Data records:
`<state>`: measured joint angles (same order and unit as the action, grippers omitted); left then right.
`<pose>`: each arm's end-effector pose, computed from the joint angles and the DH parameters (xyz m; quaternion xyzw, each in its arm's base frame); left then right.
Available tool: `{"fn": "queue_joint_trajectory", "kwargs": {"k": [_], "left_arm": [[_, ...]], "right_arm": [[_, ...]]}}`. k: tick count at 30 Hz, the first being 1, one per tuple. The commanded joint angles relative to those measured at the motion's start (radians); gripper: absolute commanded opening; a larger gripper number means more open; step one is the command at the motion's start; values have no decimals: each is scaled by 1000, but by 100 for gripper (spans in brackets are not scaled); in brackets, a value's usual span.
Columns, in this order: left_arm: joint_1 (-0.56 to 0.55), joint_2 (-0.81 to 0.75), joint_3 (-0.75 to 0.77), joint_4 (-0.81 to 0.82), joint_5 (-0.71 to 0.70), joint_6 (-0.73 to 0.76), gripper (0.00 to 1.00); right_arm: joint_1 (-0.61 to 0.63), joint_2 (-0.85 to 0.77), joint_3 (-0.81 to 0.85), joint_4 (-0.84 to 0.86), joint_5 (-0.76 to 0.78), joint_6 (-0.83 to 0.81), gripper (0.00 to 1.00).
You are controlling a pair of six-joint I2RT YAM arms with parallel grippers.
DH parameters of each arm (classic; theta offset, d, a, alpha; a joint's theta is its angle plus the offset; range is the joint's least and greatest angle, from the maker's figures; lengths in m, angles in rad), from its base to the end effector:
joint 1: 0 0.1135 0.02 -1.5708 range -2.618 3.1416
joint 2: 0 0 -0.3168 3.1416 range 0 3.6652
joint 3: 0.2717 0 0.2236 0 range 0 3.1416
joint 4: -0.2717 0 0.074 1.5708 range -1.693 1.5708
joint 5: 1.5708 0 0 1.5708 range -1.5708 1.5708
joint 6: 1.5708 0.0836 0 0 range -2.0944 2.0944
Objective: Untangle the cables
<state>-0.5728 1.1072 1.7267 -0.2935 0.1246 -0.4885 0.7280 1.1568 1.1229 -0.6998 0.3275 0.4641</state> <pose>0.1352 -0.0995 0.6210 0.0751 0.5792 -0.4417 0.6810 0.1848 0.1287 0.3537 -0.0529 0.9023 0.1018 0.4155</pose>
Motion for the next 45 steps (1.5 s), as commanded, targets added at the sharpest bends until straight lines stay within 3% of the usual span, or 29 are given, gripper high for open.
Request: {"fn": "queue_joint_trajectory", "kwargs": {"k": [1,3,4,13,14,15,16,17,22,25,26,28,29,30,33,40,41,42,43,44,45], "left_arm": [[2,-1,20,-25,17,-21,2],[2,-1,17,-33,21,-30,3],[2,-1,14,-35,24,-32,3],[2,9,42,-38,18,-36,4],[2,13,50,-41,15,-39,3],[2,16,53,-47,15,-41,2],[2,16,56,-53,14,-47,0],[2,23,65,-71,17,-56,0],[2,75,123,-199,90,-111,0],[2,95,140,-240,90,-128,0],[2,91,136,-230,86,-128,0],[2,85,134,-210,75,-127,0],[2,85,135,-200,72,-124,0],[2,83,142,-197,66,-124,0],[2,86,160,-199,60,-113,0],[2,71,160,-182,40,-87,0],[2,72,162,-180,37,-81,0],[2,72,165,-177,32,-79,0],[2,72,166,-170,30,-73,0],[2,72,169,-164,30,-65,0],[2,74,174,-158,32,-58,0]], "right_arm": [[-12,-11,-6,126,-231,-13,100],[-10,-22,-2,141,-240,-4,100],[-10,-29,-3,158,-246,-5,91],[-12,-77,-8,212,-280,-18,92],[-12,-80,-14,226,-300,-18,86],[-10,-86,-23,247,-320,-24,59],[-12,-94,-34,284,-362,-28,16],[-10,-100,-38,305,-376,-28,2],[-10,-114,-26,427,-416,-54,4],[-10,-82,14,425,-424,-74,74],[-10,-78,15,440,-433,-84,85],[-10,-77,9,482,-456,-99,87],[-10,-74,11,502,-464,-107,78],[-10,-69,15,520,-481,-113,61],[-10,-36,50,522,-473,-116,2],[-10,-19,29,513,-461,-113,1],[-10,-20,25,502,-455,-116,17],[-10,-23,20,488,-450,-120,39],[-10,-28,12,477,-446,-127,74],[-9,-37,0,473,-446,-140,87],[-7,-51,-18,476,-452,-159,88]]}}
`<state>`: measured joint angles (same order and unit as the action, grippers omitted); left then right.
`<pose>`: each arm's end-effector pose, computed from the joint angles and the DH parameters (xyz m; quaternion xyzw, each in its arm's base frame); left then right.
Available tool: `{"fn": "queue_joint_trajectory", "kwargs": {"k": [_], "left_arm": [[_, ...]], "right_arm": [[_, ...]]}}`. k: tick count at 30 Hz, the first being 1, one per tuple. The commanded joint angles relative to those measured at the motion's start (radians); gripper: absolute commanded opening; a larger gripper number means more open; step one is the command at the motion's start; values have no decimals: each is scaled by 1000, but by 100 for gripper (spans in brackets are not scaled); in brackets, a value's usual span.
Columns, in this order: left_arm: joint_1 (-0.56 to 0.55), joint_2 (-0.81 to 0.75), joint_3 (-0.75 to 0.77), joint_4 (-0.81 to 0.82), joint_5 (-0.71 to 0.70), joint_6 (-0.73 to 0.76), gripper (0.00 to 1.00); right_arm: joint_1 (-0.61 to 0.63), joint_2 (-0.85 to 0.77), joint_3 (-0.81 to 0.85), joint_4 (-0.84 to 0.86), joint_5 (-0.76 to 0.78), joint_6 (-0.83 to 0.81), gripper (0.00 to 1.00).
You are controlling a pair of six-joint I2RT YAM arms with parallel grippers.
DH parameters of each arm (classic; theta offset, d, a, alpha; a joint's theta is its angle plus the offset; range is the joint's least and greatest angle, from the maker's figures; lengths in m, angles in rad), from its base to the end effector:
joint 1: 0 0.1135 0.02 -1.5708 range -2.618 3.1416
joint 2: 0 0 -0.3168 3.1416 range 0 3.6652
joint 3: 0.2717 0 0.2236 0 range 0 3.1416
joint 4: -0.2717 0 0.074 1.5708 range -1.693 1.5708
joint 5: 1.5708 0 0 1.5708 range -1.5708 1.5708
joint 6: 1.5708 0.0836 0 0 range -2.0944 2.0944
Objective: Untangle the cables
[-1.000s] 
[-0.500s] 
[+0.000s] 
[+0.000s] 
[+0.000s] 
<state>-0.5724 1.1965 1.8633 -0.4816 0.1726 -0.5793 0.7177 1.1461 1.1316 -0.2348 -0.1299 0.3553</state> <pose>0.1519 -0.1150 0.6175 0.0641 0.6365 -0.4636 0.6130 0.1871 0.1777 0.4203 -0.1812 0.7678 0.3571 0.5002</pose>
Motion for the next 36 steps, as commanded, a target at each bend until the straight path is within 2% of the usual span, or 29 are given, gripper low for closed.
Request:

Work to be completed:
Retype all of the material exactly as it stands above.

Solution for this problem:
`<state>`: measured joint angles (same order and unit as the action, grippers omitted); left then right.
`<pose>`: each arm's end-effector pose, computed from the joint angles and the DH parameters (xyz m; quaternion xyzw, each in its arm's base frame); left then right.
Available tool: `{"fn": "queue_joint_trajectory", "kwargs": {"k": [_], "left_arm": [[_, ...]], "right_arm": [[_, ...]]}}`. k: tick count at 30 Hz, the first being 1, one per tuple. The commanded joint angles relative to those measured at the motion's start (radians); gripper: absolute commanded opening; a larger gripper number means more open; step one is the command at the motion's start; values have no decimals: each is scaled by 1000, but by 100 for gripper (spans in brackets are not scaled); in brackets, a value's usual span.
Columns, in this order: left_arm: joint_1 (-0.56 to 0.55), joint_2 (-0.81 to 0.75), joint_3 (-0.75 to 0.77), joint_4 (-0.81 to 0.82), joint_5 (-0.71 to 0.70), joint_6 (-0.73 to 0.76), gripper (0.00 to 1.00); right_arm: joint_1 (-0.61 to 0.63), joint_2 (-0.85 to 0.77), joint_3 (-0.81 to 0.85), joint_4 (-0.84 to 0.86), joint_5 (-0.76 to 0.78), joint_6 (-0.83 to 0.81), gripper (0.00 to 1.00).
You are controlling a pair of six-joint I2RT YAM arms with parallel grippers.
DH parameters of each arm (classic; theta offset, d, a, alpha; a joint's theta is its angle plus the offset; range is the joint's least and greatest angle, from the maker's figures; lengths in m, angles in rad), from its base to the end effector:
joint 1: 0 0.1135 0.02 -1.5708 range -2.618 3.1416
joint 2: 0 0 -0.3168 3.1416 range 0 3.6652
joint 3: 0.2717 0 0.2236 0 range 0 3.1416
joint 4: -0.2717 0 0.074 1.5708 range -1.693 1.5708
joint 5: 1.5708 0 0 1.5708 range -1.5708 1.5708
joint 6: 1.5708 0.0836 0 0 range -2.0944 2.0944
Objective: Untangle the cables
<state>-0.5728 1.1072 1.7267 -0.2935 0.1246 -0.4885 0.7280 1.1568 1.1229 -0.6998 0.3275 0.4641</state> <pose>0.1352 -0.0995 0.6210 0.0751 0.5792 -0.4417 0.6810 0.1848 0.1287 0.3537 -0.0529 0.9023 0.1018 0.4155</pose>
Motion for the next 45 steps (1.5 s), as commanded, targets added at the sharpest bends until straight lines stay within 3% of the usual span, or 29 are given, gripper high for open.
Request: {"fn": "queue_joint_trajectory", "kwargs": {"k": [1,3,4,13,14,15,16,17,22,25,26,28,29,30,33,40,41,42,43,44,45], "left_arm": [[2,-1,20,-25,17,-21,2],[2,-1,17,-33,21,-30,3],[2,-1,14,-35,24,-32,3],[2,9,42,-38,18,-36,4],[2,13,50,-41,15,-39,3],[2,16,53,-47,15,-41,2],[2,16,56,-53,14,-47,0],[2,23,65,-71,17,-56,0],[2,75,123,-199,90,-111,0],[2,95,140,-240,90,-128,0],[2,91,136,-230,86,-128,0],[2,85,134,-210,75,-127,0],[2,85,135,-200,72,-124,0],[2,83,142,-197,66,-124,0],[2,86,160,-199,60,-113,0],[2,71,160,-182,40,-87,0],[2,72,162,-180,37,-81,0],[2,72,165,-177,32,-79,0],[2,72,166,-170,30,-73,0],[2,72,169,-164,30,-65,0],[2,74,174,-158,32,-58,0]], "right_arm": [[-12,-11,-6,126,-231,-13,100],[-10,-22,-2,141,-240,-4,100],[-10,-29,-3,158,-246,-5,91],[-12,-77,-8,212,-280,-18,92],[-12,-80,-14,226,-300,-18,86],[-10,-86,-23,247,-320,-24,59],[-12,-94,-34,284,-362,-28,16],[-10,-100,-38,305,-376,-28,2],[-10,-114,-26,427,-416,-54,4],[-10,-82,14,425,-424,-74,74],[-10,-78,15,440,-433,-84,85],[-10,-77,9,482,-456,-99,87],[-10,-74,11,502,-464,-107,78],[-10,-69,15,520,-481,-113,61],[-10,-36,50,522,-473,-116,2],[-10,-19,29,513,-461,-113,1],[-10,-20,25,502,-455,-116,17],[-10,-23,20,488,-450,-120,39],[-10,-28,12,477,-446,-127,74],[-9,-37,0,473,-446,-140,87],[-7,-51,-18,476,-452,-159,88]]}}
`<state>`: measured joint angles (same order and unit as the action, grippers omitted); left then right.
`<pose>`: each arm's end-effector pose, computed from the joint angles and the DH parameters (xyz m; quaternion xyzw, each in its arm's base frame); left then right.
Available tool: `{"fn": "queue_joint_trajectory", "kwargs": {"k": [_], "left_arm": [[_, ...]], "right_arm": [[_, ...]]}}`. k: tick count at 30 Hz, the first being 1, one per tuple. The commanded joint angles relative to those measured at the motion's start (radians); gripper: absolute commanded opening; a larger gripper number means more open; step one is the command at the motion's start; values have no decimals: each is scaled by 1000, but by 100 for gripper (spans in brackets are not scaled); in brackets, a value's usual span.
Columns, in this order: left_arm: joint_1 (-0.56 to 0.55), joint_2 (-0.81 to 0.75), joint_3 (-0.75 to 0.77), joint_4 (-0.81 to 0.82), joint_5 (-0.71 to 0.70), joint_6 (-0.73 to 0.76), gripper (0.00 to 1.00); right_arm: joint_1 (-0.61 to 0.63), joint_2 (-0.85 to 0.77), joint_3 (-0.81 to 0.85), joint_4 (-0.84 to 0.86), joint_5 (-0.76 to 0.78), joint_6 (-0.83 to 0.81), gripper (0.00 to 1.00).
You are controlling a pair of six-joint I2RT YAM arms with parallel grippers.
DH parameters of each arm (classic; theta offset, d, a, alpha; a joint's theta is its angle plus the offset; range is the joint's least and greatest angle, from the maker's figures; lengths in m, angles in rad), from its base to the end effector:
joint 1: 0 0.1135 0.02 -1.5708 range -2.618 3.1416
joint 2: 0 0 -0.3168 3.1416 range 0 3.6652
joint 3: 0.2717 0 0.2236 0 range 0 3.1416
joint 4: -0.2717 0 0.074 1.5708 range -1.693 1.5708
joint 5: 1.5708 0 0 1.5708 range -1.5708 1.5708
joint 6: 1.5708 0.0836 0 0 range -2.0944 2.0944
Objective: Untangle the cables
[-1.000s] 
[-0.500s] 
[+0.000s] 
[+0.000s] 
[+0.000s] 
<state>-0.5724 1.1965 1.8633 -0.4816 0.1726 -0.5793 0.7177 1.1461 1.1316 -0.2348 -0.1299 0.3553</state> <pose>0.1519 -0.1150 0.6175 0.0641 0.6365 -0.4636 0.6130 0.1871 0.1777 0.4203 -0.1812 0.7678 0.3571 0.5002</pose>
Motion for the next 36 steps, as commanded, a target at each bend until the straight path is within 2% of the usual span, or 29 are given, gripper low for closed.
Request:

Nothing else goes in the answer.